-------- Source material --------

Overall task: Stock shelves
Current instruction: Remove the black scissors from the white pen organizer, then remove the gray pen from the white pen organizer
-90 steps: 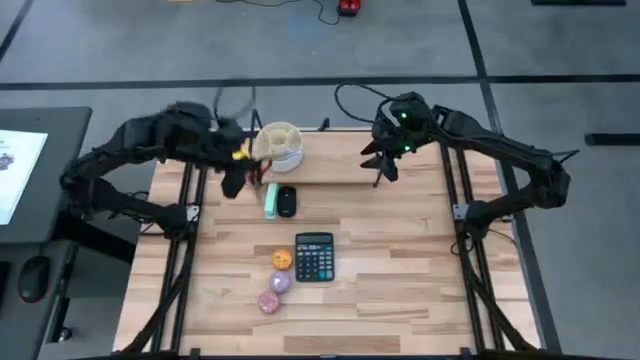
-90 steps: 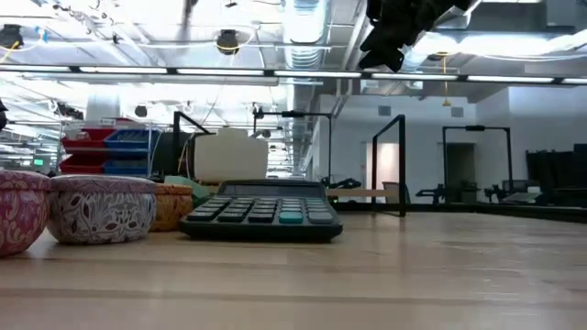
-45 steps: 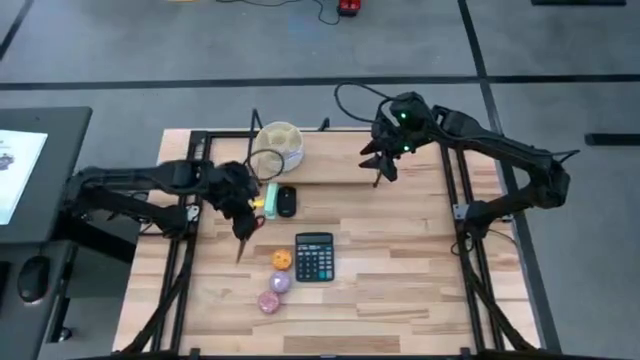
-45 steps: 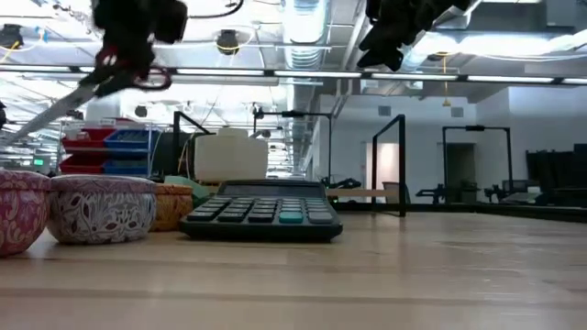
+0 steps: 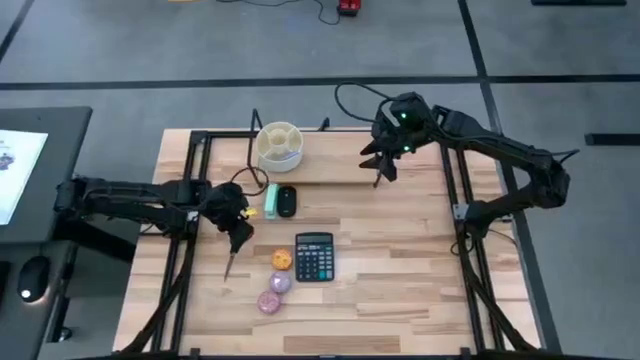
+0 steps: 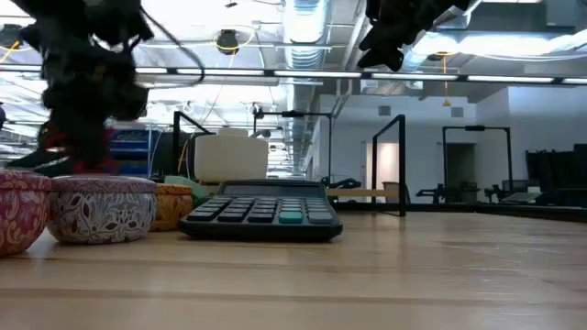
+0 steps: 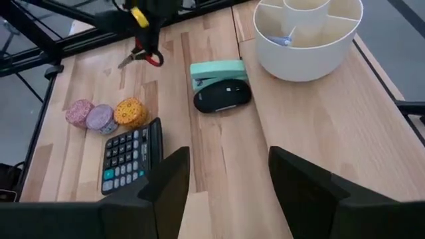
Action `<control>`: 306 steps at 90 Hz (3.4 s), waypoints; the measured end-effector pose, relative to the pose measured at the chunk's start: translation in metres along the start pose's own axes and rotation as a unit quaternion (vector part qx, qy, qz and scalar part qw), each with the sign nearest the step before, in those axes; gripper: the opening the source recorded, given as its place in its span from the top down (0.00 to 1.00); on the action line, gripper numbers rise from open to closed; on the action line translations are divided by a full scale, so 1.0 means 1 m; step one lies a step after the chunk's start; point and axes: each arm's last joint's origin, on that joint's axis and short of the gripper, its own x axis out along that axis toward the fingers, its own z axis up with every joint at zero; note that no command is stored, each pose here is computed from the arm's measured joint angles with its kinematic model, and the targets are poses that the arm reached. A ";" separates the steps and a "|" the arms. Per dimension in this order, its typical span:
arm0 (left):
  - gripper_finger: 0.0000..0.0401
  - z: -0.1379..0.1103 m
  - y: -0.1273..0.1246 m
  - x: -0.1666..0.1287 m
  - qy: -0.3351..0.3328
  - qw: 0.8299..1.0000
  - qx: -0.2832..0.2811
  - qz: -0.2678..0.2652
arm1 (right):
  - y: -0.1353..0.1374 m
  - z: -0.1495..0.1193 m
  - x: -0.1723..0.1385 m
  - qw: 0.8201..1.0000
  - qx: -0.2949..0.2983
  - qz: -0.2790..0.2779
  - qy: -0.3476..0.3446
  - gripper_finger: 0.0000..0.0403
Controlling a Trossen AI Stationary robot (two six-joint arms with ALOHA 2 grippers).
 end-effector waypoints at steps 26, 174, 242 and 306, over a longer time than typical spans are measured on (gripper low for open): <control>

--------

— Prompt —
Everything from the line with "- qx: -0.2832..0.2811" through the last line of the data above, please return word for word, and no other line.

— Result of the task —
  - qx: -0.2832..0.2811
  - qz: -0.2678..0.2652
arm1 (right):
  - y: -0.1353..0.1374 m
  - z: -0.1495..0.1193 m
  - x: -0.1723..0.1385 m
  - qw: 0.8201..1.0000
  - qx: -0.2949..0.2983
  - qz: -0.2790..0.2779
  - qy: -0.3476..0.3446
  - gripper_finger: 0.0000..0.0403
Controlling a Trossen AI Stationary robot (two six-joint arms with ALOHA 2 grippers).
 end-effector waypoints at steps 26, 174, 242 and 306, over a longer time than typical spans are measured on (gripper low for open): <control>

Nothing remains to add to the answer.